O treinador do Salgueiros adaptou as marcações ao desenho do Benfica e era o médio mais recuado, Rui Ferreira, quem marcava Mantorras, enquanto Nunes se encarregava de Jankauskas e Ricardo Fernandes ficava como líbero. O 4-4-2 salgueirista tinha em Litera e Masi os homens do meio-campo que mais apoiavam os avançados Toy e João Pedro, mas também os laterais Bodunha e Basílio procuravam jogar dentro do meio campo defendido pelo Benfica.
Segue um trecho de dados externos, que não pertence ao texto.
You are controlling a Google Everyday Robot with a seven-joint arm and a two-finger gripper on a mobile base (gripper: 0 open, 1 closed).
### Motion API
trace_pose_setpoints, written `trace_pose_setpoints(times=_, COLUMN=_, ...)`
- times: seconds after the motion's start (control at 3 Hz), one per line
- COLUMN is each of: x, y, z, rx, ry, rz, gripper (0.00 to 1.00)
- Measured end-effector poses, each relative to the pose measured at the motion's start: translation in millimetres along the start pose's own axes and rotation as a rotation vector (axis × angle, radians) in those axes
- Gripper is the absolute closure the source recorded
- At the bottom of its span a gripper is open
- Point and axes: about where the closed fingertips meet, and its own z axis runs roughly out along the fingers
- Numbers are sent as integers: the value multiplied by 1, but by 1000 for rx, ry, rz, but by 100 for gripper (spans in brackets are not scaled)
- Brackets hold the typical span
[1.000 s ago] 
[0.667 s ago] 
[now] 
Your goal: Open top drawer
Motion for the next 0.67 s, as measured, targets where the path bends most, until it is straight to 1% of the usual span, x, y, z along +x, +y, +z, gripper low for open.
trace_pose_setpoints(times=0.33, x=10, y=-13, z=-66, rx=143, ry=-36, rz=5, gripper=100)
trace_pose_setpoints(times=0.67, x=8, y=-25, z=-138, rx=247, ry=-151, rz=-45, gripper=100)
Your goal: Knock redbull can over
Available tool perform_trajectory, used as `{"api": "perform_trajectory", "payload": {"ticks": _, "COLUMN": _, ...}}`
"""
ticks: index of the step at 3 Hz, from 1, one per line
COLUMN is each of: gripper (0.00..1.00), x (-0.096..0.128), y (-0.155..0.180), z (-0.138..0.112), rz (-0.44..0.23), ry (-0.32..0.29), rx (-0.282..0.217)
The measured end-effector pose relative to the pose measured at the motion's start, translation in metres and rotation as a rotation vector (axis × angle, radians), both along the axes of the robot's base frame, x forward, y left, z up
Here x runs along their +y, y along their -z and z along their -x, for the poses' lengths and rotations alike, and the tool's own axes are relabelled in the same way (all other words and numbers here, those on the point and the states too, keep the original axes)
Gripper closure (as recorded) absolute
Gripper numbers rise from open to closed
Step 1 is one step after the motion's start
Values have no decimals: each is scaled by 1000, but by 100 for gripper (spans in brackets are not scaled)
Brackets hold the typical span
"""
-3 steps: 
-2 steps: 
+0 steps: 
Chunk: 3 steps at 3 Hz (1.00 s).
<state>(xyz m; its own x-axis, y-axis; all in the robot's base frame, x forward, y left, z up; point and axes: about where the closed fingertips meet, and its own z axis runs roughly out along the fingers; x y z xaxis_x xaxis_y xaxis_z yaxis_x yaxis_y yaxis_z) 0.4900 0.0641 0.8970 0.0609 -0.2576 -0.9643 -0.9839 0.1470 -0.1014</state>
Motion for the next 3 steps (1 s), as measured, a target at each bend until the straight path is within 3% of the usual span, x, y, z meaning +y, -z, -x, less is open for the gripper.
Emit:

O volume de jogo do Benfica foi muito superior, sobretudo por causa de Simão, e apesar de um Carlitos muito discreto, mas é óbvio que a equipa ainda precisa de jogos para solidificar o modelo. Ontem de início estavam três jogadores acabados de chegar e Jorge Ribeiro não tem meia dúzia de jogos na primeira equipa. Mas, pela primeira vez, se calhar, o Benfica tinha um banco que se visse, com Zahovic e Drulovic.

O Salgueiros tem um meio-campo de toque de bola, de rodas baixas que procuram tricotar e tricotar até encontrar o espaço certo para lançar os avançados. Na primeira parte ainda criou alguns problemas, mas acabou por ser o adversário ideal para um Benfica à procura de retoma, porque nunca foi uma equipa muito defensiva e os seus jogadores são pouco agressivos e tiveram sempre dificuldades perante Fernando Aguiar e Tiago, dois tractores a meio-campo.

Marcando o segundo golo três minutos depois do intervalo, com Jankauskas a desviar a bola ao primeiro poste após cruzamento de Simão, o Benfica resolveu a coisa já com Drulovic em campo, quando este levou a bola pelo meio, deu a Jankauskas que, à entrada da área, impôs o seu corpo e fez um belo remate que não deu hipóteses a Rui Correia. E o quarto veio já no fim, num tiro colocado de Simão de fora da área.

Pelo meio, Carlos Manuel tirara os seus dois melhores homens, Toy e Litera, que eram os que davam risco ao jogo e não pareciam mais desgastados que os outros, e a equipa só voltou a criar jogo quando o Benfica já tinha os três pontos no saco, mas mesmo assim sem o perigo que criou na primeira parte.

Da arbitragem de OLEGÁRIO BENQUERENÇA podem-se aceitar quase todas as decisões. Suspeitíssimo, porém, o toque de João Manuel Pinto a João Pedro, isolado frente a Enke, na área. Não foi “penalty”?